Types of tape cutters
The tape cutter is designed for cutting birch bark in the form of tapes (strips, strips). Tape cutters can be divided into two groups: a tool for straightening a birch bark strip from a ball and a tool for cutting strips from a layer. The difference is that the first tool cuts on both sides, and the second only on one. Ribbon is used for weaving large and complex objects. Strips are used for weaving small products, prefabricated products (for example, sharkun) and as auxiliary ones.
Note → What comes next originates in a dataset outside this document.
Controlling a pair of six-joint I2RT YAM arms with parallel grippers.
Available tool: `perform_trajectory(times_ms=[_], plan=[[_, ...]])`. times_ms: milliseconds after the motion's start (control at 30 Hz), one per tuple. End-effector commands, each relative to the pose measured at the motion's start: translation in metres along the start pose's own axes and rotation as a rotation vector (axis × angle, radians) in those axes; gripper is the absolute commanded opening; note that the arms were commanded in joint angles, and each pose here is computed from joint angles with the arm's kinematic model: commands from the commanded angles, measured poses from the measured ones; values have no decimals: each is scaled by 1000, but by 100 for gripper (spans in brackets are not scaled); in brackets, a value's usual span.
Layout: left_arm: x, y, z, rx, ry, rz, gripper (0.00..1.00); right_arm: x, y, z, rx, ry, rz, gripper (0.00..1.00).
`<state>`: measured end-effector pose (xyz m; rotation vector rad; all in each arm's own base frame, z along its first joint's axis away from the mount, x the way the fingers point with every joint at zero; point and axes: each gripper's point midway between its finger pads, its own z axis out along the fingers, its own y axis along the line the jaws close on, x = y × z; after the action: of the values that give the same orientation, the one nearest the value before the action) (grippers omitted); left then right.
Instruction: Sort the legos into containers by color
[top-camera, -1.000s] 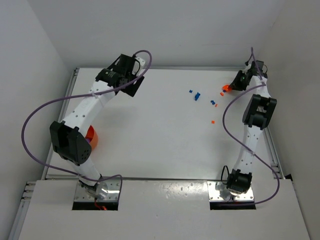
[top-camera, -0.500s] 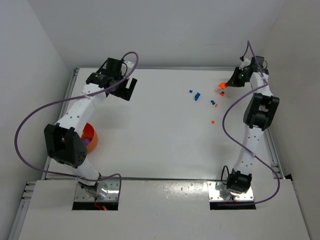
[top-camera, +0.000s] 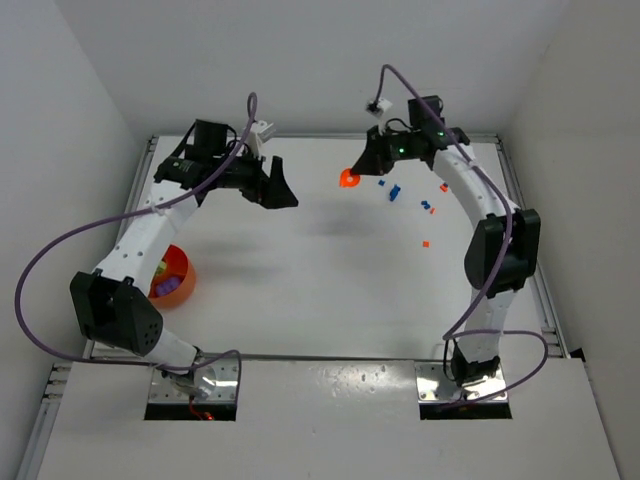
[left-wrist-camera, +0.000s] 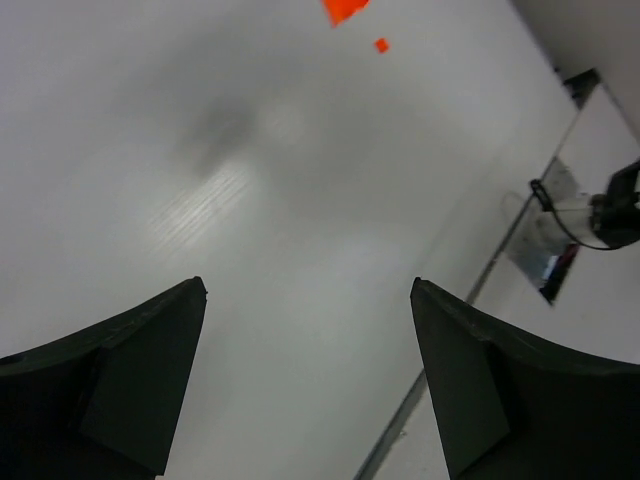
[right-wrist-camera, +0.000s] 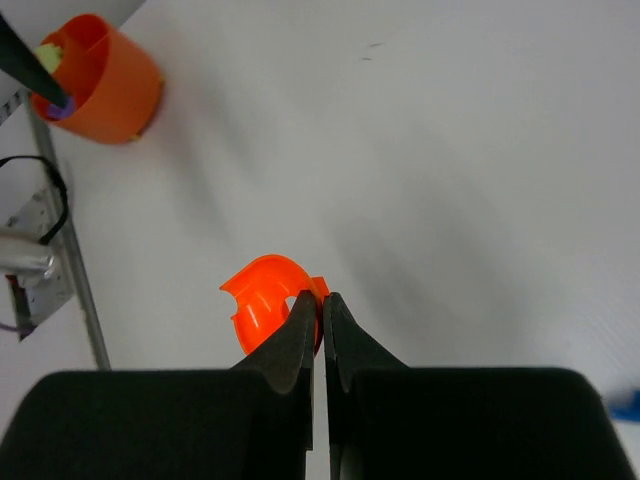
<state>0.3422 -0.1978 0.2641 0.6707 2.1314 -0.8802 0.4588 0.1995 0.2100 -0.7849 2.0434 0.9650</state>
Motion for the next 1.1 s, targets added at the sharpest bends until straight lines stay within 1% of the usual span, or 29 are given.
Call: perform_trajectory(times_ms=[0,33,67,167,300,333,367,567,633,667,800,833,867,900,933,1033,1067], plan=[[-24,-37,-11,239,-88,-30,89,-22,36,8,-88,-61,-137,0],[-26,-42,-10,275,-92,-46,87,-24,44,13,-101,-64,-132,0],[-28,-42,-10,276,-97,-52,86,-29,59,18,-124,-69,-153,0],[-27,-38,-8,281,-99,-74,85,-31,74,27,-153,-70,-160,0],[-23,-33,-2,273,-98,-117,79,-34,105,37,-204,-68,-204,0],[-23,-31,-1,260,-99,-129,74,-36,112,36,-211,-72,-215,0],[-25,-30,-1,250,-107,-131,73,-40,119,35,-218,-83,-233,0],[-21,-16,8,224,-92,-160,70,-44,147,45,-253,-83,-277,0],[-21,-14,8,211,-92,-170,67,-46,154,47,-264,-85,-289,0],[-21,-14,8,210,-92,-170,67,-43,160,49,-276,-75,-287,0],[-23,-7,10,173,-103,-166,59,-40,170,53,-295,-68,-295,0],[-23,-7,10,173,-103,-166,56,-44,171,52,-294,-75,-301,0],[-23,-6,10,164,-104,-167,49,-42,176,54,-305,-71,-305,0],[-23,-5,10,164,-104,-167,46,-42,176,54,-305,-71,-305,0],[-23,-5,10,164,-104,-167,39,-45,182,55,-313,-75,-315,0],[-19,-8,11,184,-95,-172,28,-46,179,57,-302,-75,-315,0],[-19,-8,11,185,-95,-172,21,-48,177,58,-293,-82,-321,0]])
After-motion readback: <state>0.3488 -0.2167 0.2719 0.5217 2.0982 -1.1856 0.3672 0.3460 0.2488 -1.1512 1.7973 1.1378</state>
A tape cutter for tape can be made of two knives, perpendicularly mounted on a plane for pulling the tape or at a certain acute angle. The width of the tape is determined by the distance between the knives. A tool is also known, the cutting part of which is made of two pairs of sharpened washers rotating on an axis. The tape cutter for strips is carried out both in tabletop and manual form. One edge of the birch bark being processed touches a stop (wooden, for example), and the other side is cut with one or two knives that are in the same plane.
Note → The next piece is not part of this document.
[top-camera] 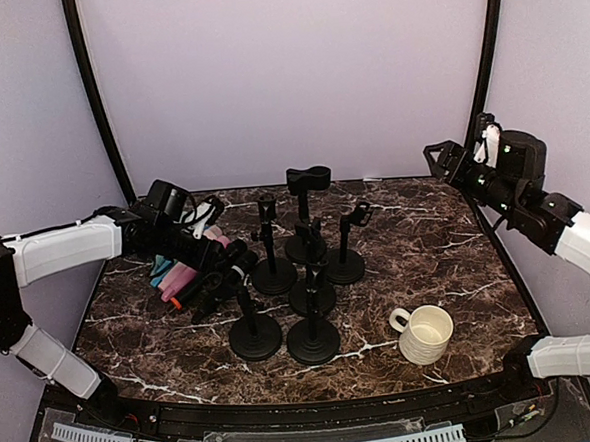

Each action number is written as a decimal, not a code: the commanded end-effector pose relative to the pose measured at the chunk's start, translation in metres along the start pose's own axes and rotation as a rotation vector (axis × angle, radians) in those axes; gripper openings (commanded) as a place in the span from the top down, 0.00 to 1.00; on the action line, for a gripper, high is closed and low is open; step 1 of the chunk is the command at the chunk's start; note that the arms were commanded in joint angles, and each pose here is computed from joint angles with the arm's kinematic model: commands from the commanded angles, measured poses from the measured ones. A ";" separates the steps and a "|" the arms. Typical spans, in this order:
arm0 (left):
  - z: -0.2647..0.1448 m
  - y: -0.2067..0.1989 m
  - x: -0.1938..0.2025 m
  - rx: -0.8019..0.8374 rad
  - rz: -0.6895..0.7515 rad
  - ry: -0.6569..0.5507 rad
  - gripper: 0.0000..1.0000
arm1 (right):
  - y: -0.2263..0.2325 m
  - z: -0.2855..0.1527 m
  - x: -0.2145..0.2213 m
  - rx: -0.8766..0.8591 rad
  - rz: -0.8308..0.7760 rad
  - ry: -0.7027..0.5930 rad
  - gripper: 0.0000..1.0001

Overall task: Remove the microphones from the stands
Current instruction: Reset both arms

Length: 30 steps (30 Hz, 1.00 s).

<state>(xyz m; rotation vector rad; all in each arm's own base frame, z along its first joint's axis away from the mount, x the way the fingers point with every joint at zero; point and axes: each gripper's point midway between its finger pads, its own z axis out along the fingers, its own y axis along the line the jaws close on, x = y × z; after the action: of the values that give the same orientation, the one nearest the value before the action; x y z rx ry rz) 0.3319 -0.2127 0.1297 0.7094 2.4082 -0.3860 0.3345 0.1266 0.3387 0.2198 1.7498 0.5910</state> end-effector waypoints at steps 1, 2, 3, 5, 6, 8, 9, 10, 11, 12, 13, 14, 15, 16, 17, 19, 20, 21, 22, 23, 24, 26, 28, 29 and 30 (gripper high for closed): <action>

In the Wel Local History Museum there is a tape cutter made in the form of a root spinning wheel, on the base of which you had to sit, and the tape was passed through vertically mounted knives on a horizontal bar at chest level. The width of the tape was determined by wedges that were driven between the knives.

Making clamps
To begin with, I will list the clips I know: paper clips and alligator clips, clothespins, clips made from tree branches. I know that one master forbade his students to use paper clips, but taught them to make and use their own. Now we’ll quickly do them. Cut a birch or bird cherry branch of such a thickness that will be convenient for use. It is better to make different sized clamps for large and small products. Cut sticks from the branch so that there is a knot at one end. The length can vary from 3 to 10 centimeters. Sharpen the end of the stick opposite to the knot on one or both sides. Then split it with a knife into two equal halves down to the knot. That's all.

Making templates
Templates of various sizes are convenient to use if you do not have the opportunity to make one yourself or order a tape cutter from a metal craftsman. The templates are made of tin. Tin, which is used in construction, is better suited, but you can also cut a template from a tin can, blunting the edges. If there is no tin, for temporary use, you can make a template from cardboard. Below are diagrams for making the template.


Making coins
Embossing can be made from a wide variety of materials: wood, metal, bone, textolite, etc. Metal embossing can be made in the shape of a flower or the sun. To do this, take a 150-200 mm nail. and use a file to grind the sharp end down to a circle at the end. Then take a triangular file and mark a diametrical middle strip. Next, grind the end of the nail with a file at an angle of 30 degrees from center to middle. This can be done several times (6 or more). Then try making an impression on birch bark. Embossings from other materials are made using the same file and needle file, but an angle chisel, a knife and a drill with a wood drill can also be used.